Personalidade

Reinaldo Queiroz
sexta-feira, 19 de junho de 2026
por Marcelo Gonzales
Foto: Arquivo Pessoal
Foto: Arquivo Pessoal

Há pessoas que, com o passar dos anos, deixam de pertencer apenas a um lugar e passam a fazer parte da paisagem dele.

Em São Pedro da Serra, um desses nomes é Reinaldo Queiroz.

Quem cruza as ruas tranquilas do distrito, frequenta seus festivais, saraus, feiras culturais ou encontros comunitários provavelmente já encontrou, em algum momento, a voz grave e marcante de Rey ecoando entre montanhas, palcos e rodas de conversa. Paraense de origem, ele trouxe para a serra fluminense muito mais do que sua música. Trouxe também uma maneira de viver a cultura como prática cotidiana, construída coletivamente e enraizada na comunidade.
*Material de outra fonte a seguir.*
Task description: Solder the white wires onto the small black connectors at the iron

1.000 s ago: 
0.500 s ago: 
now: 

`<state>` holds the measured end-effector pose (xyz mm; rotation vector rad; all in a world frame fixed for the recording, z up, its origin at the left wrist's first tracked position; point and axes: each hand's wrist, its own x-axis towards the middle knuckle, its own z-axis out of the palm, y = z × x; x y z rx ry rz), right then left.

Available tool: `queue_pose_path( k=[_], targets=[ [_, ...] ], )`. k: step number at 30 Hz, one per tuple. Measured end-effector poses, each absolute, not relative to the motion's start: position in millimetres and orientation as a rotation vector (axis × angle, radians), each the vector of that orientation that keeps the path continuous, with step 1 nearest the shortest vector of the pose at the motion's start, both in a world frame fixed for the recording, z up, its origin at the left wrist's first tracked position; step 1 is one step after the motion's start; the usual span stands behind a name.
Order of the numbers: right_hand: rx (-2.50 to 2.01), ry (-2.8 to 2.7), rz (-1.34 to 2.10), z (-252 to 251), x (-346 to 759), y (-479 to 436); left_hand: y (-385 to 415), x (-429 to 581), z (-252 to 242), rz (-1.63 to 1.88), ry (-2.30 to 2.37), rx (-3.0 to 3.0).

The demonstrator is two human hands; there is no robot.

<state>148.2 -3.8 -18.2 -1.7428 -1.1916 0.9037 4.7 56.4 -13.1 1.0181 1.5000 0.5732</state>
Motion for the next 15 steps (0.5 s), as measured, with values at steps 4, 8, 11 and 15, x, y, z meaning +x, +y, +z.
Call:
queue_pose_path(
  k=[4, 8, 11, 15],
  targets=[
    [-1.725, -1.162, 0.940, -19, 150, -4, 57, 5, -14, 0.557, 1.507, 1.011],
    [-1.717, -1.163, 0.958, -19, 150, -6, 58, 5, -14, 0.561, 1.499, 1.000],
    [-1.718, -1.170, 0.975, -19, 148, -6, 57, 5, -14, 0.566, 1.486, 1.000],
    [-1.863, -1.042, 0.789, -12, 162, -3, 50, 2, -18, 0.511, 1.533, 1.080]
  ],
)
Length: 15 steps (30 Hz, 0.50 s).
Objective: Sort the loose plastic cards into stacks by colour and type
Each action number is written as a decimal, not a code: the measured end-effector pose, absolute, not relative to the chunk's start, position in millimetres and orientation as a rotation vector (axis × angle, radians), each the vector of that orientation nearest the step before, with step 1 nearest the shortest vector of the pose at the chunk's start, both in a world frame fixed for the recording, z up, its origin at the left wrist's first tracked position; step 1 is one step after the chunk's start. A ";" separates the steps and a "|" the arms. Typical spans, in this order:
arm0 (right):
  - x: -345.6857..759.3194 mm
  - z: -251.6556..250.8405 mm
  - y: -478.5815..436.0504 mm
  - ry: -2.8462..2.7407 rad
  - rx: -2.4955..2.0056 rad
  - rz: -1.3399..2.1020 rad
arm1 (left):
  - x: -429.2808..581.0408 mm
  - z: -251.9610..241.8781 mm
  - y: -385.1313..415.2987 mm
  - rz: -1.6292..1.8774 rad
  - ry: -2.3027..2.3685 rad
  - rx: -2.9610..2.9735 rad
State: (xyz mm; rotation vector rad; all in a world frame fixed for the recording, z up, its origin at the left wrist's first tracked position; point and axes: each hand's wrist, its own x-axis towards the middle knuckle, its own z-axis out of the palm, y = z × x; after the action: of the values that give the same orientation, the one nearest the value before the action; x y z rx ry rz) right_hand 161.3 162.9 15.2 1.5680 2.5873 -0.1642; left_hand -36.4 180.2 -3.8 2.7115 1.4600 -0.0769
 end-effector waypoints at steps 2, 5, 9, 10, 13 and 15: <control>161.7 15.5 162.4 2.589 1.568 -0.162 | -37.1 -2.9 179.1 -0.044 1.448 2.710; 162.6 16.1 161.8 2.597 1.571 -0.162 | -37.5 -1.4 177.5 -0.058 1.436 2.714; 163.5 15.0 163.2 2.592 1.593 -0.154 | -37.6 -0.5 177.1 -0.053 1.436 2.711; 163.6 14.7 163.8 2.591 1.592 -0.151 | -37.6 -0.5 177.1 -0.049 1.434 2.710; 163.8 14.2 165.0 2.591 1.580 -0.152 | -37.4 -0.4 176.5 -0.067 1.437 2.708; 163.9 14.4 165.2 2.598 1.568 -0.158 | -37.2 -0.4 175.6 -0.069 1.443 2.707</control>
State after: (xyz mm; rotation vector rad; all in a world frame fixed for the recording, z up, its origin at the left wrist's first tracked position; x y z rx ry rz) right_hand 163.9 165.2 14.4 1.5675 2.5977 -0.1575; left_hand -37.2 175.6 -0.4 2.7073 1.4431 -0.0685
Antes de chegar à região, viveu durante anos em Nilópolis, participando de festivais e projetos culturais. Mas foi em Nova Friburgo que consolidou uma trajetória artística reconhecida pelo público e pela crítica. Como cantor e instrumentista do Grupo Nó Cego, tornou-se uma das vozes mais conhecidas da música regional, participando de apresentações que dividiram espaço com nomes importantes da cultura brasileira e realizando shows ao lado de artistas que ajudaram a construir a identidade da música popular do país.

Dono de um timbre grave e metálico, facilmente reconhecível, Rey desenvolveu ao longo das décadas um estilo próprio ao violão, somando técnica, sensibilidade e forte presença de palco. Características que ajudaram a transformar suas apresentações em experiências marcadas pelo contato direto com o público.

Mas limitar sua história apenas à música seria insuficiente.

Em São Pedro da Serra, Reinaldo é também um dos fundadores da Casa dos Saberes, instituição que se tornou referência na promoção da cultura, da educação ambiental, da agroecologia e dos saberes populares. O espaço reúne iniciativas que dialogam com arte, sustentabilidade, memória, agricultura familiar, turismo e formação comunitária, funcionando como ponto de encontro entre conhecimentos tradicionais e acadêmicos.

Reconhecida como Ponto de Cultura pelo Ministério da Cultura e como Ponto de Memória pelo Instituto Brasileiro de Museus, a entidade desenvolve cursos, oficinas, vivências, exposições e ações voltadas ao fortalecimento das identidades locais.

É ali também que funciona a Bambuzeria Escola, coordenada por Reinaldo. Mestre de bioconstrução com bambu, ele ensina técnicas de artesanato, movelaria e construção sustentável, compartilhando conhecimentos que unem tradição, criatividade e respeito ao meio ambiente.

Ao longo dos anos, sua atuação ultrapassou os palcos. Rey ajudou a construir festivais, apoiou eventos comunitários, coordenou atividades culturais, ministrou oficinas em escolas da região e participou ativamente da vida cultural de Lumiar e São Pedro da Serra. Uma presença constante em iniciativas que valorizam a arte como ferramenta de transformação social.

Talvez por isso sua história seja tão associada ao lugar onde vive. Porque, mais do que cantar para a comunidade, Reinaldo escolheu construir caminhos junto dela.

No próximo dia 28, às 17h, o público poderá reencontrar essa trajetória no palco do Espaço ARP, no centro de Nova Friburgo, durante mais uma apresentação do Grupo Nó Cego. Um encontro que reúne quase três décadas de música, cultura popular e dedicação à vida cultural da serra.